By Blog Editor, IOE Digital, on 9 December 2013

Jake Anders

It is now taken as a given that an ‘aspirations deficit’ is not the reason so many fewer young people from lower socio-economic backgrounds go to university. This assumption is based on the fact that at age 14 the proportion of young people from less advantaged backgrounds who think they are likely to get into university is much higher than the proportion who will ultimately end up going.

However, just as important is what happens over the next few years. Many young people’s expectations of applying to university change during their adolescent years. There are large falls in the proportion who think they are likely to do so and pre-existing inequalities in expectations grow further.

At the same time, we observe a ‘hardening’ in expectations, as individuals tend to move from saying they are ‘fairly likely’ to apply to university, to ‘very likely’; or – on the flip side – from saying they are ‘not very likely’ to reporting that they are ‘not at all likely’ to apply. Being on the wrong side of this hardening makes it far less likely that potentially qualified young people will apply to university.

Understanding what is associated with these changes may be key to sustaining high expectations, encouraging a wider cross section of university applicants, and hence widening access to university. So, what seems to explain the large changes we see?

Unsurprisingly, some change is explained with the young people’s prior attainment, as individuals with lower performance in national tests at age 11 revise their expectations downwards during their adolescent years. Interestingly, while individuals’ GCSE performance five years later, at the end of compulsory education, is also correlated with changes, there is not evidence that it suddenly causes young people to update their future plans.   This is likely because GCSE results do not, for most people, come as a surprise: they are partly anticipated and so changes in expectations are smoothed over time.

This transition at the end of compulsory education is also important for another reason. Almost all the decline in expectations we observe is among those who leave education at this point, or, to a lesser extent, one year later. Among those still in education at age 18, there is no decline in average levels of expectation over the teenage years. This suggests that post-16 education is largely seen as a gateway to higher education, rather than as an aspiration in its own right.

Also of interest is whether other individual characteristics have an effect above and beyond differences in attainment. We find that parental socioeconomic status does indeed seem to have an additional impact, although it is heartening to note that it explains less of the differences in expectations than does attainment at age 11 (however, we should remember that this too is socially graded).

We also find that schools are very important for sustaining high expectations and raising low ones during this period.  A tenth of the variation in maintaining expectations is explained by schools, and this rises to as much as a quarter when it comes to raising expectations.

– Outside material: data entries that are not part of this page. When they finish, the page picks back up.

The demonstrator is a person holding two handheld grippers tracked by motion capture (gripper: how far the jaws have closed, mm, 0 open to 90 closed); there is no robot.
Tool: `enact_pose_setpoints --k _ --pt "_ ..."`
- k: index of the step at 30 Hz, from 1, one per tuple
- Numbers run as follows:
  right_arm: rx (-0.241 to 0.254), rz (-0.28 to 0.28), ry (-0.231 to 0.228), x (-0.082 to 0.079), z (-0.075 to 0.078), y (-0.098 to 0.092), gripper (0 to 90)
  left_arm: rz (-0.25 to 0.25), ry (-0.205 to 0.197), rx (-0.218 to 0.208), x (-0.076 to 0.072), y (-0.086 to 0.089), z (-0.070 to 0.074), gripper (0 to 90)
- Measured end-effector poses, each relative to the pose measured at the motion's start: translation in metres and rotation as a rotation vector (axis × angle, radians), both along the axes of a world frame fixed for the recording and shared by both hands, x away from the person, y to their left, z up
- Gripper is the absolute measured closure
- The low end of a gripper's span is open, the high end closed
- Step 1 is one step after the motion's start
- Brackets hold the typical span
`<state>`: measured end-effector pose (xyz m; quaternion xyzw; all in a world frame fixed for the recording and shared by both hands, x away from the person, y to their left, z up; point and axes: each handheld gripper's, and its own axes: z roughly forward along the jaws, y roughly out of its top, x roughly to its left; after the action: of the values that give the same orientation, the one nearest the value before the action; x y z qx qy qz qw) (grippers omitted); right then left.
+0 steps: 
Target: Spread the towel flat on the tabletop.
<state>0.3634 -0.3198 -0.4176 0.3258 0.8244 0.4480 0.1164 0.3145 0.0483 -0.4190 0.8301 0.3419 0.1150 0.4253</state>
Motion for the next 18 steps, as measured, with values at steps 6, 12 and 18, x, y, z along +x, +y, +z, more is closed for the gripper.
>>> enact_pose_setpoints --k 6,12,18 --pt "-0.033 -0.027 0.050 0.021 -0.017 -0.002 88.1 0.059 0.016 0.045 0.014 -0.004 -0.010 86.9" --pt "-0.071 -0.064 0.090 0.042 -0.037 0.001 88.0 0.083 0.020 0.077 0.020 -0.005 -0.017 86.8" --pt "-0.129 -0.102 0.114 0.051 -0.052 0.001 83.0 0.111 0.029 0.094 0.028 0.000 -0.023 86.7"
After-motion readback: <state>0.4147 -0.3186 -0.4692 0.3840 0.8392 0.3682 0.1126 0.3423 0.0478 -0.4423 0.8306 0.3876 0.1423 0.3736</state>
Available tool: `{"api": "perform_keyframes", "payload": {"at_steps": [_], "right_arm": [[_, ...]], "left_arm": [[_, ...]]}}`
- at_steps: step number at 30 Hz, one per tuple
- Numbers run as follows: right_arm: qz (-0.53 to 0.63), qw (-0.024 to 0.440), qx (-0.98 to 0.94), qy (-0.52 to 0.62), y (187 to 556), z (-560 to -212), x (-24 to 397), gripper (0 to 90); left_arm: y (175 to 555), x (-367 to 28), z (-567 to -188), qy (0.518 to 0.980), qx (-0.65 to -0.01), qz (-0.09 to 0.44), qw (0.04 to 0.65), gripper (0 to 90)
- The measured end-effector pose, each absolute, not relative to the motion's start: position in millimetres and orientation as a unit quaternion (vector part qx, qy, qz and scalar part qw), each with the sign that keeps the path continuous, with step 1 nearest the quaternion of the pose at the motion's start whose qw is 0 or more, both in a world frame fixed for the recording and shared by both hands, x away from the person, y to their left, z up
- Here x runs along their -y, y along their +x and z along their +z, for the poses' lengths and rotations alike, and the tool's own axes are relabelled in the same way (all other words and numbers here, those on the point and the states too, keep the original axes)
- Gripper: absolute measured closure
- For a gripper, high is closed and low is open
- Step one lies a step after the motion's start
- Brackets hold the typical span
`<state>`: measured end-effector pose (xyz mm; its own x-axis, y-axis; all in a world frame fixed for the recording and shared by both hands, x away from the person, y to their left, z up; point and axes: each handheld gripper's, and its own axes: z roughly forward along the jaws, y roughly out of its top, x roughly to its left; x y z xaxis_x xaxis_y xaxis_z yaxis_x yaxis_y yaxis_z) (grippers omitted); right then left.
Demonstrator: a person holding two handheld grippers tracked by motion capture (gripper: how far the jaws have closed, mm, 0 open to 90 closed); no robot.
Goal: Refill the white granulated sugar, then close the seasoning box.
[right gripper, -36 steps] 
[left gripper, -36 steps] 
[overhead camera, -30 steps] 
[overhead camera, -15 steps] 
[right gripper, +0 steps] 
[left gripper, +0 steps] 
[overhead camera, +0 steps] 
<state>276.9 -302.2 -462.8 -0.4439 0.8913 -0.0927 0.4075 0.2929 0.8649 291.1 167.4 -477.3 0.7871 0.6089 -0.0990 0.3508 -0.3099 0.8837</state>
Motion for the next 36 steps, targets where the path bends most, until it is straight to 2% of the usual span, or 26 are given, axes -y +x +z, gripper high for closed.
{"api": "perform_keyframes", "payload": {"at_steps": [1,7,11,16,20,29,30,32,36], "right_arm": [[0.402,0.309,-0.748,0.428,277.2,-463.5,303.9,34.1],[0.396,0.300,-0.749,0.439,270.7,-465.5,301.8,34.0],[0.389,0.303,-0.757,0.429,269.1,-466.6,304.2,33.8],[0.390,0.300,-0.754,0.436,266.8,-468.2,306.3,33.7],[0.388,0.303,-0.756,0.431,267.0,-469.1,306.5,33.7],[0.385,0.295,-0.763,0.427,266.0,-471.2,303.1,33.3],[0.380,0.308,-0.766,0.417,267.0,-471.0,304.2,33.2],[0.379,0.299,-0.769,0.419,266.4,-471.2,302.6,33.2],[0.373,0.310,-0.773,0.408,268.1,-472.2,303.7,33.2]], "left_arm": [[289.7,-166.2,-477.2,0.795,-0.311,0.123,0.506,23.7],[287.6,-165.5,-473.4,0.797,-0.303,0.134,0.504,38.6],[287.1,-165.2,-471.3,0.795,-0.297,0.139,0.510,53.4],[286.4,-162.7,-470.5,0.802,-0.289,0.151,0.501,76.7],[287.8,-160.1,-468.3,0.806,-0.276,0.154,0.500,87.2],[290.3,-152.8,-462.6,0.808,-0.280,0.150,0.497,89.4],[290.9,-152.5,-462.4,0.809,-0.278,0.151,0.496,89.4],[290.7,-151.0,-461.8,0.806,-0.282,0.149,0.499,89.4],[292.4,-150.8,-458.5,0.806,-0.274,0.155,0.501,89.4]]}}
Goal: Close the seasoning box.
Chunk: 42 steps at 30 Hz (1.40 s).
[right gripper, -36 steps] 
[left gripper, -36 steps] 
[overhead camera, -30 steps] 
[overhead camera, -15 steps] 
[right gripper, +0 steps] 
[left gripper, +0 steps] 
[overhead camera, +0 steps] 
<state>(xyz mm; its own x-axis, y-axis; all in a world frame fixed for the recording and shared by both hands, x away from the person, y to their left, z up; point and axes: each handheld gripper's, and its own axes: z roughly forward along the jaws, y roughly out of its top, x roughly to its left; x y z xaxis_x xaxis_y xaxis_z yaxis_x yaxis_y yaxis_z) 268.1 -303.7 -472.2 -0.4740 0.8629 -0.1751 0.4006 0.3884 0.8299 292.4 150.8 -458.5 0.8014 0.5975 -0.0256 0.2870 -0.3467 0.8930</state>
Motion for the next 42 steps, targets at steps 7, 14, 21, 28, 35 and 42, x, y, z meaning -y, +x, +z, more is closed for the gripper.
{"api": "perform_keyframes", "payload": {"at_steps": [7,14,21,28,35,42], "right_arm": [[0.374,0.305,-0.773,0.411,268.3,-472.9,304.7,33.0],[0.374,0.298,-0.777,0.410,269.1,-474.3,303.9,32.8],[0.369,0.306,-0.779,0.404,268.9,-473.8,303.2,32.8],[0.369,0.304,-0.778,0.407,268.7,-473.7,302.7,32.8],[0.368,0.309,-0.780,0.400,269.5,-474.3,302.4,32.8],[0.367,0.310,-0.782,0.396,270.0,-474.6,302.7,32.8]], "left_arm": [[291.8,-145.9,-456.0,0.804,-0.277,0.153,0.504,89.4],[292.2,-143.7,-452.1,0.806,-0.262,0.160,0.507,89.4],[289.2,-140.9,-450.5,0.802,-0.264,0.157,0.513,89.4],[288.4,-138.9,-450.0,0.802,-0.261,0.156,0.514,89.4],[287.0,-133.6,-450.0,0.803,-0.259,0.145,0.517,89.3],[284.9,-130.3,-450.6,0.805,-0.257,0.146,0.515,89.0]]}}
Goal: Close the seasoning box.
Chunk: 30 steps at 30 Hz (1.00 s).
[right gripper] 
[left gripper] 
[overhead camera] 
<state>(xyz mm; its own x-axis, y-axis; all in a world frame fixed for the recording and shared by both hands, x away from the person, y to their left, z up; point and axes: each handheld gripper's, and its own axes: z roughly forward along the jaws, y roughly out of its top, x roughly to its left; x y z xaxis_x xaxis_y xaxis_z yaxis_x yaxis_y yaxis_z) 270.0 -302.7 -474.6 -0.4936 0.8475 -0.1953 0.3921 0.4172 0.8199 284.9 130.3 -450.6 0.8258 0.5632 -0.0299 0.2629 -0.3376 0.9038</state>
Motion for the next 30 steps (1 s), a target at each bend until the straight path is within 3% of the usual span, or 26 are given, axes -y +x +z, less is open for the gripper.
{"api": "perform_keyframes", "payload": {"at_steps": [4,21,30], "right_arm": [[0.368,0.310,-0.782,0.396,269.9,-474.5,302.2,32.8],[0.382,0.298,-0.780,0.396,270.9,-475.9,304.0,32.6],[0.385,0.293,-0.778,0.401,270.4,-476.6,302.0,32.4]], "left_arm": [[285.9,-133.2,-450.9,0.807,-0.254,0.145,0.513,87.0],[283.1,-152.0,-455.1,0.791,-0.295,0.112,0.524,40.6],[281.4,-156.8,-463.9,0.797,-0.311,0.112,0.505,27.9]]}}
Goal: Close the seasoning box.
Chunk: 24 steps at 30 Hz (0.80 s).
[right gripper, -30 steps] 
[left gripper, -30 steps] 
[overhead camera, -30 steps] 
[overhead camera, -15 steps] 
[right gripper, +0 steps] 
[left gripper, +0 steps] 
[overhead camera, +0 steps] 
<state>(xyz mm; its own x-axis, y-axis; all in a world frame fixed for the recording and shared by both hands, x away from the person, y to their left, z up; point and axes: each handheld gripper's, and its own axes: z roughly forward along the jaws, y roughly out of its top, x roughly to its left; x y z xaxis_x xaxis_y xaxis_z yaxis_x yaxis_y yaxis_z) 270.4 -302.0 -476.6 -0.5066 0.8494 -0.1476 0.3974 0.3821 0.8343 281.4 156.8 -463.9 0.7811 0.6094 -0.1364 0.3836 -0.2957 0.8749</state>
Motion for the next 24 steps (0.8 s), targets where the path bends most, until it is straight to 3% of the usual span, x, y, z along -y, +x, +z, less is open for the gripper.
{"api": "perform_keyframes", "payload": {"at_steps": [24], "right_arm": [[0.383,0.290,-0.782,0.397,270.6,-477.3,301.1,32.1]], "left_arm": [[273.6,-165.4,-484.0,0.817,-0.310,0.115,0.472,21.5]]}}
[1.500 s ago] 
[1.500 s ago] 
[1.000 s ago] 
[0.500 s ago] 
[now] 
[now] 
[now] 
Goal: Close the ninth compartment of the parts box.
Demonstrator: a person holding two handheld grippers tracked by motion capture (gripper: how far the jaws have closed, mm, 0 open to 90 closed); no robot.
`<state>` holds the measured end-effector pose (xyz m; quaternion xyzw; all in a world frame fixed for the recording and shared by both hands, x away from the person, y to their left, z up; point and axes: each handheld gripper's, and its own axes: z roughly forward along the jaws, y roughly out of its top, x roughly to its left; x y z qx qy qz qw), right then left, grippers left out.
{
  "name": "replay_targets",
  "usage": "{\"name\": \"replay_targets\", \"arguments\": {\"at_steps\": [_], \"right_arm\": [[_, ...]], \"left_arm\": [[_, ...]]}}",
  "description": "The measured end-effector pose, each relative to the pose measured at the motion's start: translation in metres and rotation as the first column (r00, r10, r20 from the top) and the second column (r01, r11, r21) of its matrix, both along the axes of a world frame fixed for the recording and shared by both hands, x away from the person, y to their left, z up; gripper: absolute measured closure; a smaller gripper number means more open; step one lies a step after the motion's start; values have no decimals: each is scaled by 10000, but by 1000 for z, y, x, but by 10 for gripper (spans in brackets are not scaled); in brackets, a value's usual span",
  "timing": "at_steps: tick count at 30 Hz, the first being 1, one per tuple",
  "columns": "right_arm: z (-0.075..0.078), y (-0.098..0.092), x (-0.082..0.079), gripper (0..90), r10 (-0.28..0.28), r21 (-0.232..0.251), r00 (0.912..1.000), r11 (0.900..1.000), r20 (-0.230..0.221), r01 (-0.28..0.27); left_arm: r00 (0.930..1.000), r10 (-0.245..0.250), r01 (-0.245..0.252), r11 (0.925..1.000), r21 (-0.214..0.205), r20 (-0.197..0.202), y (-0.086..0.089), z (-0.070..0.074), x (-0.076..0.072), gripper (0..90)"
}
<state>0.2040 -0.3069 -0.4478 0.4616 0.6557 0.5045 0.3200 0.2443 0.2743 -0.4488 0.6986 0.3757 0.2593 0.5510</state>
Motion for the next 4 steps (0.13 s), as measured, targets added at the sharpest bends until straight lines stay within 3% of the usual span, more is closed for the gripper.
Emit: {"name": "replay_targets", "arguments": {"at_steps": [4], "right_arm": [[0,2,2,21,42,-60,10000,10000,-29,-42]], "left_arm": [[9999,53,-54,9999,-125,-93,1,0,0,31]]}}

Obviously there are many reasons why schools matter so much, not all of which will be within a school’s control (such as any association between family background and school admissions).  Nevertheless, our findings suggest that teachers have a key role to play in keeping bright teenagers from less advantaged households on the track towards university.

Young people’s hopes of applying to university start out high. However, sustaining them, where appropriate, is still too heavily associated with their family background. Without breaking this link it is difficult to see how we can go on also to break the link between socioeconomic status and university attendance.

“Teenagers’ expectations of applying to university: how do they change?” by Jake Anders and John Micklewright is published as a Department of Quantitative Social Science Working Paper available from the Institute of Education, University of London website (pdf, 0.9mb).